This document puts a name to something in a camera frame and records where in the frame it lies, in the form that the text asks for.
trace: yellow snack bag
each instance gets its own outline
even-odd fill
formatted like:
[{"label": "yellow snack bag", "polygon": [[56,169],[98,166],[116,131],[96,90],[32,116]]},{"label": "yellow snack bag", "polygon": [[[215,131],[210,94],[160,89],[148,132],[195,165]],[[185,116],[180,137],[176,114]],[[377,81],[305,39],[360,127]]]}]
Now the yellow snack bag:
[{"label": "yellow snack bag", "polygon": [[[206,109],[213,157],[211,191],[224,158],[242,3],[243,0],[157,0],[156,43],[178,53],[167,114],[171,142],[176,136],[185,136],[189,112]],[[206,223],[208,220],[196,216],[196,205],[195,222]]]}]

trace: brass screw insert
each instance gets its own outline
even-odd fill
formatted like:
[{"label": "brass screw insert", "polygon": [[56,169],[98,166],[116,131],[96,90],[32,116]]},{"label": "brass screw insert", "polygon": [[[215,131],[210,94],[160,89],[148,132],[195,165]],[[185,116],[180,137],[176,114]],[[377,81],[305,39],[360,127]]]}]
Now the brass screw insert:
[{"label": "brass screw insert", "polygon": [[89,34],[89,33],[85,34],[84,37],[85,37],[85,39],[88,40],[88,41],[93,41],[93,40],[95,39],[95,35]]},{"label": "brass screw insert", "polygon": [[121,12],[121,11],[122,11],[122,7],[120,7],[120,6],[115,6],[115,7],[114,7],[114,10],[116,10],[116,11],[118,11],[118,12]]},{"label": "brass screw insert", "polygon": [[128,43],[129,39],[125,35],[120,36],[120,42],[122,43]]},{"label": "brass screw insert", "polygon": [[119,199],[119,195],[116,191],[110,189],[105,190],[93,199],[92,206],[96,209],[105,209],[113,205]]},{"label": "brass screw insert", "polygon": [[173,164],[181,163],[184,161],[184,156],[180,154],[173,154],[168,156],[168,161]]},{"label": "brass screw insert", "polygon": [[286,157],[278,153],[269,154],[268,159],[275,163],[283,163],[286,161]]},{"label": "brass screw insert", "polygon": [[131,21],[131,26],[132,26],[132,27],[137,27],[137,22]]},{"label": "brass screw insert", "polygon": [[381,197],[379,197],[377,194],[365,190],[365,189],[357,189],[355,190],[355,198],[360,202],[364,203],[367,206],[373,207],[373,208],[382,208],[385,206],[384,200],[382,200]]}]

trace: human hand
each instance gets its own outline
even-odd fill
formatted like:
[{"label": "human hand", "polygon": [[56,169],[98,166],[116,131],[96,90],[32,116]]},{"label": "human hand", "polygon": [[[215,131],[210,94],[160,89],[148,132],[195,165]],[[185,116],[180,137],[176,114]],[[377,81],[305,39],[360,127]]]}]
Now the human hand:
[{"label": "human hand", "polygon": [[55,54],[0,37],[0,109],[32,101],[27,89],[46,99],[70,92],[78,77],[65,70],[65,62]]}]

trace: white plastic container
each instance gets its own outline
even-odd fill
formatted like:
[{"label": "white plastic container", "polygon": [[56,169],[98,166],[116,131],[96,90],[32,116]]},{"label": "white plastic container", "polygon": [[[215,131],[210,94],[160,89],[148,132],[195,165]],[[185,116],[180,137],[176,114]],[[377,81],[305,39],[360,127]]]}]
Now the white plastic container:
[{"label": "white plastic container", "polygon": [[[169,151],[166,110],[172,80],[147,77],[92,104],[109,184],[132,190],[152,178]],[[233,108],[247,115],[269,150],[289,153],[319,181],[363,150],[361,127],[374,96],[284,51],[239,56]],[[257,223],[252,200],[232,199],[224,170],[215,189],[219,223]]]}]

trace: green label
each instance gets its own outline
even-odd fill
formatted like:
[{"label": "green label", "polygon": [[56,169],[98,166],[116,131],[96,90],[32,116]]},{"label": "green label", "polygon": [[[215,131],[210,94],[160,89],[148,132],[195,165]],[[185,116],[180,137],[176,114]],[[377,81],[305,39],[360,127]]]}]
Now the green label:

##############################

Work to be completed. All the records above need to be restated exactly, line by line.

Completed task.
This document puts a name to something in a camera frame and records where in the frame it lies, in the form that the text asks for.
trace: yellow snack bag
each instance gets its own outline
even-odd fill
formatted like:
[{"label": "yellow snack bag", "polygon": [[56,169],[98,166],[116,131],[96,90],[32,116]]},{"label": "yellow snack bag", "polygon": [[[215,131],[210,94],[160,89],[148,132],[195,165]],[[185,116],[180,137],[176,114]],[[377,81],[305,39],[360,127]]]}]
Now the yellow snack bag:
[{"label": "yellow snack bag", "polygon": [[[206,109],[213,157],[211,191],[224,158],[242,3],[243,0],[157,0],[156,43],[178,53],[167,114],[171,142],[176,136],[185,136],[189,112]],[[206,223],[208,220],[196,216],[196,205],[195,222]]]}]

trace: brass screw insert
each instance gets its own outline
even-odd fill
formatted like:
[{"label": "brass screw insert", "polygon": [[56,169],[98,166],[116,131],[96,90],[32,116]]},{"label": "brass screw insert", "polygon": [[[215,131],[210,94],[160,89],[148,132],[195,165]],[[185,116],[180,137],[176,114]],[[377,81],[305,39],[360,127]]]}]
Now the brass screw insert:
[{"label": "brass screw insert", "polygon": [[89,34],[89,33],[85,34],[84,37],[85,37],[85,39],[88,40],[88,41],[93,41],[93,40],[95,39],[95,35]]},{"label": "brass screw insert", "polygon": [[121,12],[121,11],[122,11],[122,7],[120,7],[120,6],[115,6],[115,7],[114,7],[114,10],[116,10],[116,11],[118,11],[118,12]]},{"label": "brass screw insert", "polygon": [[128,43],[129,39],[125,35],[120,36],[120,42],[122,43]]},{"label": "brass screw insert", "polygon": [[119,199],[119,195],[116,191],[110,189],[105,190],[93,199],[92,206],[96,209],[105,209],[113,205]]},{"label": "brass screw insert", "polygon": [[173,164],[181,163],[184,161],[184,156],[180,154],[173,154],[168,156],[168,161]]},{"label": "brass screw insert", "polygon": [[286,157],[278,153],[269,154],[268,159],[275,163],[283,163],[286,161]]},{"label": "brass screw insert", "polygon": [[131,21],[131,26],[132,26],[132,27],[137,27],[137,22]]},{"label": "brass screw insert", "polygon": [[381,197],[379,197],[377,194],[365,190],[365,189],[357,189],[355,190],[355,198],[360,202],[364,203],[367,206],[373,207],[373,208],[382,208],[385,206],[384,200],[382,200]]}]

trace: human hand
each instance gets its own outline
even-odd fill
formatted like:
[{"label": "human hand", "polygon": [[56,169],[98,166],[116,131],[96,90],[32,116]]},{"label": "human hand", "polygon": [[[215,131],[210,94],[160,89],[148,132],[195,165]],[[185,116],[180,137],[176,114]],[[377,81],[305,39],[360,127]]]}]
Now the human hand:
[{"label": "human hand", "polygon": [[55,54],[0,37],[0,109],[32,101],[27,89],[46,99],[70,92],[78,77],[65,70],[65,62]]}]

trace: white plastic container
each instance gets its own outline
even-odd fill
formatted like:
[{"label": "white plastic container", "polygon": [[56,169],[98,166],[116,131],[96,90],[32,116]]},{"label": "white plastic container", "polygon": [[[215,131],[210,94],[160,89],[148,132],[195,165]],[[185,116],[180,137],[176,114]],[[377,81],[305,39],[360,127]]]}]
Now the white plastic container:
[{"label": "white plastic container", "polygon": [[[169,151],[166,110],[172,80],[147,77],[92,104],[109,184],[132,190],[152,178]],[[233,108],[247,115],[269,150],[289,153],[319,181],[363,150],[361,127],[374,96],[284,51],[239,56]],[[257,223],[252,200],[232,199],[224,170],[215,189],[219,223]]]}]

trace: green label
each instance gets its own outline
even-odd fill
formatted like:
[{"label": "green label", "polygon": [[56,169],[98,166],[116,131],[96,90],[32,116]]},{"label": "green label", "polygon": [[[215,131],[210,94],[160,89],[148,132],[195,165]],[[185,116],[180,137],[176,114]],[[377,81],[305,39],[360,127]]]}]
Now the green label:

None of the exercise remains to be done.